И вот однажды ночью, когда меня терзала головная боль и сон сторонился меня, я вдруг явственно услышал песню страдания. «Мерещится, должно быть, — подумал я вначале, — кто может здесь петь абхазскую песню о ранении?» Но мне не мерещилось. Потрясенный, забыв о собственной боли, я, приложив ухо к холодной булыжине, стал прислушиваться. Мой слух стал чуток, как у летучей мыши. Нет, это не было миражем слуха, действительно кто-то глухим, зыбким от страдания голосом пел знакомую песню. Порою песню прерывал мучительный грудной кашель или узник в соседней комнате замолкал, впадал в забытье, но затем мне снова слышался печальный и мужественный напев. Я улавливал не все слова, а только отдельные из них, но этого было достаточно, чтобы понять, о чем поет сосед за стеною. До зари я не сомкнул глаз.
День прошел в ожидании. И когда далекая звезда над вершиной снова начала мерцать, до меня донеслась его песня. От матери-абхазки еще в детстве я узнал, что песню ранения поет мужчина, когда он смертельно ранен. Долг и обычай обязывали меня прийти на помощь. Но как это сделать? Призвать к милосердию стражника? В тюрьме для пожизненного заключения любой из стражников не понял бы меня, ибо, жалеючи арестанта, он мог желать ему только смерти. Лишь она избавляла от мук, и счастливым узником считался тот, кто умирал быстро.
Песня ранения… Вспомнилась Цебельда, там жили родственники матери.
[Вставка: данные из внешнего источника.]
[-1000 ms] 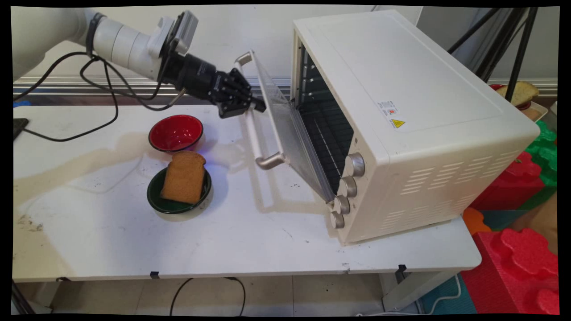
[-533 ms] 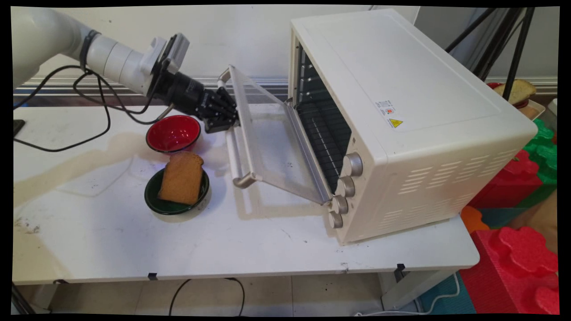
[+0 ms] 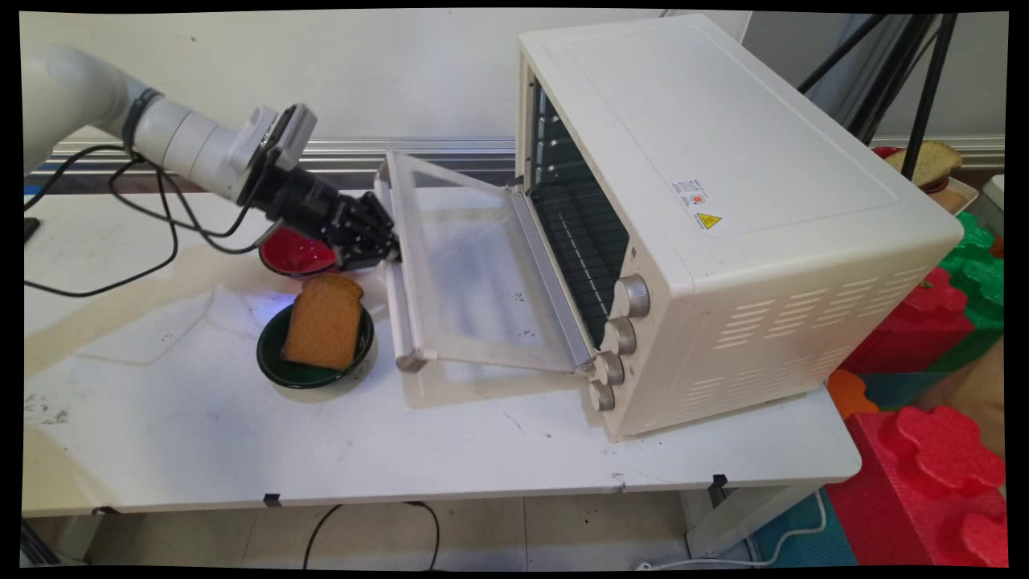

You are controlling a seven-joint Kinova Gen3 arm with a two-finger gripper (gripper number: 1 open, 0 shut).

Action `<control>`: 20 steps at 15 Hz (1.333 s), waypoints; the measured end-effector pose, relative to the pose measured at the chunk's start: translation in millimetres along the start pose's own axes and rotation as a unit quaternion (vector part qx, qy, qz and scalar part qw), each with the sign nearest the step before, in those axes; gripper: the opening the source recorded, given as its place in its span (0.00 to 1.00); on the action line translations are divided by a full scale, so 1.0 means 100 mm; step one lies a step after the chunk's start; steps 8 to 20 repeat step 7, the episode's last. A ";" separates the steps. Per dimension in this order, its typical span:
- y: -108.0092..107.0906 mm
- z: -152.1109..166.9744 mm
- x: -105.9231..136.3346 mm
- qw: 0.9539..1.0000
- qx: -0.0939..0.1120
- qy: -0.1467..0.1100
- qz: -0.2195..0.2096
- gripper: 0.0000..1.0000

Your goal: Open the oven

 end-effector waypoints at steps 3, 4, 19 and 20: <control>0.05 -0.05 -0.19 1.000 -0.004 -0.011 -0.006 0.00; 0.06 -0.06 -0.22 1.000 -0.005 -0.013 -0.007 0.00; 0.12 -0.14 -0.37 1.000 -0.005 -0.017 -0.015 0.00; 0.12 -0.14 -0.37 1.000 -0.005 -0.017 -0.015 0.00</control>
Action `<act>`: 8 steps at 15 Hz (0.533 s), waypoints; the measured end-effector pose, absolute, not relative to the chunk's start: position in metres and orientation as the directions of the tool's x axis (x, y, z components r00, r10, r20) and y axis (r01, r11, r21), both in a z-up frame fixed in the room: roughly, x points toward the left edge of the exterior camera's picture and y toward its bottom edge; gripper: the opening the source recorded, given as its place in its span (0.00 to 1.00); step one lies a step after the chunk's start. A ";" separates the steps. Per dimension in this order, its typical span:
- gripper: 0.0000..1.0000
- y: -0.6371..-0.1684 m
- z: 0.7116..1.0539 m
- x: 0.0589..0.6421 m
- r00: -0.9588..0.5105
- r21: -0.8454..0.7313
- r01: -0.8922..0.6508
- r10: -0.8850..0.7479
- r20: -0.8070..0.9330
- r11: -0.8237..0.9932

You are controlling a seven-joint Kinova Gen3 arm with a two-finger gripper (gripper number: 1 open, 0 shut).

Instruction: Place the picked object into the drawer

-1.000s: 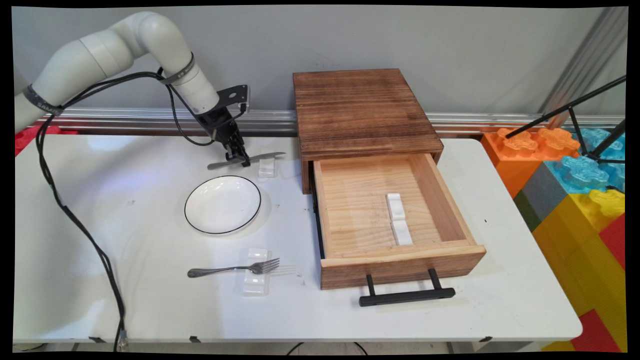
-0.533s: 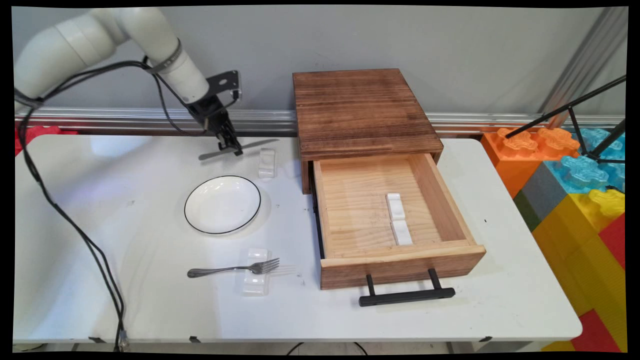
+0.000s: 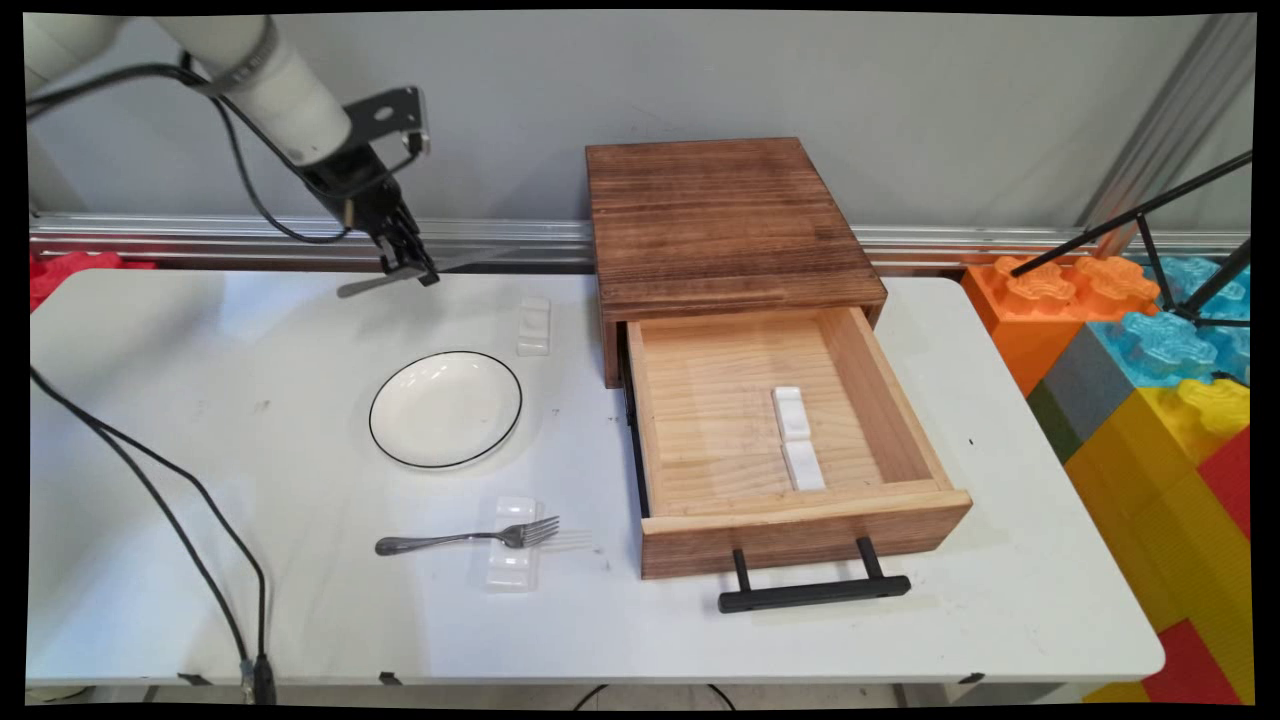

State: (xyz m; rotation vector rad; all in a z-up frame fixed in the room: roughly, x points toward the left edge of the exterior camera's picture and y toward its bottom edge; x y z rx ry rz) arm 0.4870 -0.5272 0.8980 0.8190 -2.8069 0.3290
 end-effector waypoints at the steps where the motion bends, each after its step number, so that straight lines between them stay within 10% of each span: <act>1: 0.00 -0.517 0.910 0.482 -0.824 -0.158 -0.551 -0.506 0.254 0.819; 8: 0.00 -0.457 0.970 0.430 -0.803 -0.137 -0.572 -0.519 0.292 0.809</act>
Я был уже в отроческом возрасте, когда один из братьев матери, раненный в живот, находился при смерти. Близкие и соседи каждую ночь сходились у его одра и пели ему песню ранения. Он, подавляя стон, подпевал им. С этой песней на запекшихся губах дядя умер. Мученик за стеной тоже не жилец, но по абхазскому закону я был обязан выслушать его завещание и после того, как он умрет, закрыть ему глаза.
И когда во вторую ночь собрат за стеной завершал песню, я затянул ее первым голосом, и так громко, что стражник, открыв дверь, гаркнул: «Что ты орешь?» Оставив без внимания недовольство тюремного надзирателя, я трижды запевал песню ранения, воскрешая в памяти ее слова:
Постепенно снижая голос, я прикладывал ухо к стене. Это повторялось трижды. И вдруг убедился: раненый абхазец услышал меня. Он подпевал мне. Сомнения не было, именно подпевал. И я обрадовался этому. Разве, дорогой Шарах, неудивительно, что поющий песню ранения мог почувствовать радость? Такого, наверное, никогда еще не было. Но я и мой сосед по заключению — мы радовались, услышав друг друга. Я кончу петь — он начинает, он кончит — я запеваю.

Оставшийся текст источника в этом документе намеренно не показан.